What is being asked:
In the lines below, count those containing the word "brown" and give the number alone.

Recorded data:
▬▬▬▬▬▬

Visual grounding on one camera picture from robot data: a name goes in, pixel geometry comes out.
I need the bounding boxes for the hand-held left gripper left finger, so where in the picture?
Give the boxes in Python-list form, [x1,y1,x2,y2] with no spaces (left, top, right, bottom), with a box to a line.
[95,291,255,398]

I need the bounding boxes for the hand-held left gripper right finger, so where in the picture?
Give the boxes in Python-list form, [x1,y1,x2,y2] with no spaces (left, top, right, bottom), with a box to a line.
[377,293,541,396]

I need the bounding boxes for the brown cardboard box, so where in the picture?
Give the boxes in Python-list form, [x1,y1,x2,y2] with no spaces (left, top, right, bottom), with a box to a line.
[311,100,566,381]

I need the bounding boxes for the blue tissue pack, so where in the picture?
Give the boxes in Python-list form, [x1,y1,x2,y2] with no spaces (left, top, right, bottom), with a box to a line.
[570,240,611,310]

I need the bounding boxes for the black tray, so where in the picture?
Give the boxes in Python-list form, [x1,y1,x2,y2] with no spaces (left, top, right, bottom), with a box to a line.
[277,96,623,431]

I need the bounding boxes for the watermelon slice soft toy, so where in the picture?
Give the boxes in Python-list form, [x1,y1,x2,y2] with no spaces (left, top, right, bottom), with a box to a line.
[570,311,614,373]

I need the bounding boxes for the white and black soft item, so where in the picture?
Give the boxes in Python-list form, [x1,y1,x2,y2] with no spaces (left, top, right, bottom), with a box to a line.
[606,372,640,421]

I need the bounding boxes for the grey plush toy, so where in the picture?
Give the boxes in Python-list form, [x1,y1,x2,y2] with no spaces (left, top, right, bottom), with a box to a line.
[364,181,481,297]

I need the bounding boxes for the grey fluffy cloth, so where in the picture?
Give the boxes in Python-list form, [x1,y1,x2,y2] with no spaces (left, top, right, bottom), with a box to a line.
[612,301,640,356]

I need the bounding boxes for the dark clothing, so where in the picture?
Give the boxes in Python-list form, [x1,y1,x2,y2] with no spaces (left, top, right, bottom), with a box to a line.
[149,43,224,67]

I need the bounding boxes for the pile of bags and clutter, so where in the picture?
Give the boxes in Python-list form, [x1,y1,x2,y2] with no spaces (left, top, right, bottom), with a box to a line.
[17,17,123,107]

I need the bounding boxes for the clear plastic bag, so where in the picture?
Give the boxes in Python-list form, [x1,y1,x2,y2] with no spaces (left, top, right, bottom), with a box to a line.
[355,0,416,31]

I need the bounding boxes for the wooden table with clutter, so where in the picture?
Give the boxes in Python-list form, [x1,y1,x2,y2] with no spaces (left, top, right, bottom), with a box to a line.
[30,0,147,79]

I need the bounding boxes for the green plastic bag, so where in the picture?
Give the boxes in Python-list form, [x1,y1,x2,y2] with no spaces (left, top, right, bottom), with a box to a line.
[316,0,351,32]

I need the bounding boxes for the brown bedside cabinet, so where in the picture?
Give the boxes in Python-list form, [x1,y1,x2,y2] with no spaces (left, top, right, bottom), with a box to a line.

▬▬▬▬▬▬

Task result:
2